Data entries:
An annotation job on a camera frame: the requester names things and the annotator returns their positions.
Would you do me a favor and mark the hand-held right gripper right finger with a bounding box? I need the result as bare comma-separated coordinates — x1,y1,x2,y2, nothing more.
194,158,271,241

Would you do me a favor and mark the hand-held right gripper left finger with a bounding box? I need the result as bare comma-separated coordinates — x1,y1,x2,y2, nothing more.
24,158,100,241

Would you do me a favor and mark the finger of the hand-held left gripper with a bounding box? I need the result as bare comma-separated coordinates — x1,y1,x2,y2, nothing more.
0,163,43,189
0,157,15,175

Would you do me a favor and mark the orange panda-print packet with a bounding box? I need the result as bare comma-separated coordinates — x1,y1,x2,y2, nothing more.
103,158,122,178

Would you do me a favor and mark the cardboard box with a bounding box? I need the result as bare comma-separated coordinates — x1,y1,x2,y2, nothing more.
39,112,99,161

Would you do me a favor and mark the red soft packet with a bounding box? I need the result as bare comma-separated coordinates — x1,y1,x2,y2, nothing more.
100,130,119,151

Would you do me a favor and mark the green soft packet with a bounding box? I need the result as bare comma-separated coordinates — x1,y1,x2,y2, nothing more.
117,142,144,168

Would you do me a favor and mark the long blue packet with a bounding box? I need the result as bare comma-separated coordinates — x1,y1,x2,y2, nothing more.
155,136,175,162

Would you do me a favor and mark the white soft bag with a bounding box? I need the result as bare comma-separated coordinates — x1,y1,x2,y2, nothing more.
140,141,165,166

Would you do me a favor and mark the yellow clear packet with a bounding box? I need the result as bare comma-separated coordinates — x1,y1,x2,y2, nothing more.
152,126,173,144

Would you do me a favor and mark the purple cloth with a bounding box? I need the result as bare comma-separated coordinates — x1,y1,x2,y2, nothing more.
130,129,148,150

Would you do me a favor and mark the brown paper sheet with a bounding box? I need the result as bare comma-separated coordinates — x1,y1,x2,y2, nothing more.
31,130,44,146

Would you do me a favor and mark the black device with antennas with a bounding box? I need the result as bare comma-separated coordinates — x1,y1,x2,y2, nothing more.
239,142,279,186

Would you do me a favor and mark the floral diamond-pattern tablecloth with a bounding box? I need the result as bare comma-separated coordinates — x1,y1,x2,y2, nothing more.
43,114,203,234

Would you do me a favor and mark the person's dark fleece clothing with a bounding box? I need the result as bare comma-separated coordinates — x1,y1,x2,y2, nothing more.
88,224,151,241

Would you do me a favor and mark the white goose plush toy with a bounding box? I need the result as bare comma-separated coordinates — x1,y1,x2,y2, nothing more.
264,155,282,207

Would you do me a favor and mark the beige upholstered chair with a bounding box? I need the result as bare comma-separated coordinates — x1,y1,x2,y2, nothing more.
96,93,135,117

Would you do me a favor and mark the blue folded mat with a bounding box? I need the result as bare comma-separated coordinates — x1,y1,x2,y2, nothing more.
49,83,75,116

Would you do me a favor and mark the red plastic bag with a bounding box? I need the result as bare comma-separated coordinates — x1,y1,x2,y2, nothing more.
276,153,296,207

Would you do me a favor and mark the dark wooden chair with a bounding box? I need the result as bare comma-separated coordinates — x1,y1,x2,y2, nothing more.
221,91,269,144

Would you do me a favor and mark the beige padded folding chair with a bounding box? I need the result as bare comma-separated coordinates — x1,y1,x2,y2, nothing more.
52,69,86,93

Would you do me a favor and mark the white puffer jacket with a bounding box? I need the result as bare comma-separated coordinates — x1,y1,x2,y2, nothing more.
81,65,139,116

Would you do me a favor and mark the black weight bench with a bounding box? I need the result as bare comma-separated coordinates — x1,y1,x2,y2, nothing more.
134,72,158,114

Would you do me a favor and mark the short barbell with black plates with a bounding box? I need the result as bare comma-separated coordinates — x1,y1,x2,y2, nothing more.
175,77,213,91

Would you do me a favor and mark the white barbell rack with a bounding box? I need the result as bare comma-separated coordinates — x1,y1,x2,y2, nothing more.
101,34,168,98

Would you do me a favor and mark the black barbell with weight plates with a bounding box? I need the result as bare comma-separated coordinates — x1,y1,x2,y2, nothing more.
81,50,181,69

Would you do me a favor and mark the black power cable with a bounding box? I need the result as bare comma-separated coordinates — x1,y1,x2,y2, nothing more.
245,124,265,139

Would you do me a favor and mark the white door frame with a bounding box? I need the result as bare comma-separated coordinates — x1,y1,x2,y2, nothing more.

§ **DIRECTIONS**:
Filter the data down to the lines that contain the string "frame", and copy them.

§ **SOLUTION**:
An annotation job on a camera frame: the requester names things and the annotator returns their positions.
Would you do me a favor and mark the white door frame with a bounding box? I need the result as bare comma-separated coordinates — x1,y1,x2,y2, nothing more.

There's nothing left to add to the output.